Work to complete ::
In the entries that follow, say how many lines contain the string "finger". Give no other words.

(Dataset items)

::::

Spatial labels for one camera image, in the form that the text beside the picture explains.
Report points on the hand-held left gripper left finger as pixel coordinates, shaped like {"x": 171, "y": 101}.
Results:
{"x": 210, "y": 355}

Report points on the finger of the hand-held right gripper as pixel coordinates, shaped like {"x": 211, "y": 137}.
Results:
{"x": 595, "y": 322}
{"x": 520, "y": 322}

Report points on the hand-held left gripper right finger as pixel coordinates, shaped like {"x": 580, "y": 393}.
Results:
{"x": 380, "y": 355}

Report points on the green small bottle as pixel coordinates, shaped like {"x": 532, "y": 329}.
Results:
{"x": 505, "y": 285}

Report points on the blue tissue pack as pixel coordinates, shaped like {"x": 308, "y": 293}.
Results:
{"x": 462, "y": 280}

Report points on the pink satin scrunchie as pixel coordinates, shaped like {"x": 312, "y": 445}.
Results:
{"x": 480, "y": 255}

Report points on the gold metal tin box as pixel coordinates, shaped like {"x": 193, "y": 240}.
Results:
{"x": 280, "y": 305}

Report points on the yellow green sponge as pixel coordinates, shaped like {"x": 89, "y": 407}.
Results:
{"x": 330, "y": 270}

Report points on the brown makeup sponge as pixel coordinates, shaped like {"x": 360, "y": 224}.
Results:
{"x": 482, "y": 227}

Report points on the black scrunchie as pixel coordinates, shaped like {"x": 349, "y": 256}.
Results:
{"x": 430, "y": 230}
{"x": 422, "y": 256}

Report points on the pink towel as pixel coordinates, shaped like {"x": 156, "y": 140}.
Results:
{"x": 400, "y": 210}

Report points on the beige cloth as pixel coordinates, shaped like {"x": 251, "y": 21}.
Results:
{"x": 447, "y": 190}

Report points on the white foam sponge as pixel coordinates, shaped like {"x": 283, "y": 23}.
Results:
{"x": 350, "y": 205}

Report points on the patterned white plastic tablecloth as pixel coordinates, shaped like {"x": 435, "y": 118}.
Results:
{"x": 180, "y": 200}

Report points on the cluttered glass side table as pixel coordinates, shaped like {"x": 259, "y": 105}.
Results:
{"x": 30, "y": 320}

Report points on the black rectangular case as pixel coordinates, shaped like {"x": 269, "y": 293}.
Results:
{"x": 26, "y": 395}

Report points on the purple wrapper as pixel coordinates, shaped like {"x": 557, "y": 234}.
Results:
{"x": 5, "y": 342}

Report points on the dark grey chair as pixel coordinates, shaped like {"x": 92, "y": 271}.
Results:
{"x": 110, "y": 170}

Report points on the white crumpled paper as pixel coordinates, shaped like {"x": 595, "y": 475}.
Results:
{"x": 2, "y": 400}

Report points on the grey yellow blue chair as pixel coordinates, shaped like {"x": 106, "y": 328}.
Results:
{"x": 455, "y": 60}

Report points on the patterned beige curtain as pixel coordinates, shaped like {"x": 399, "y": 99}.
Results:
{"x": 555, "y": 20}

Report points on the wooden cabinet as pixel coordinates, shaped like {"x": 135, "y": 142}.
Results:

::::

Solution to this problem ::
3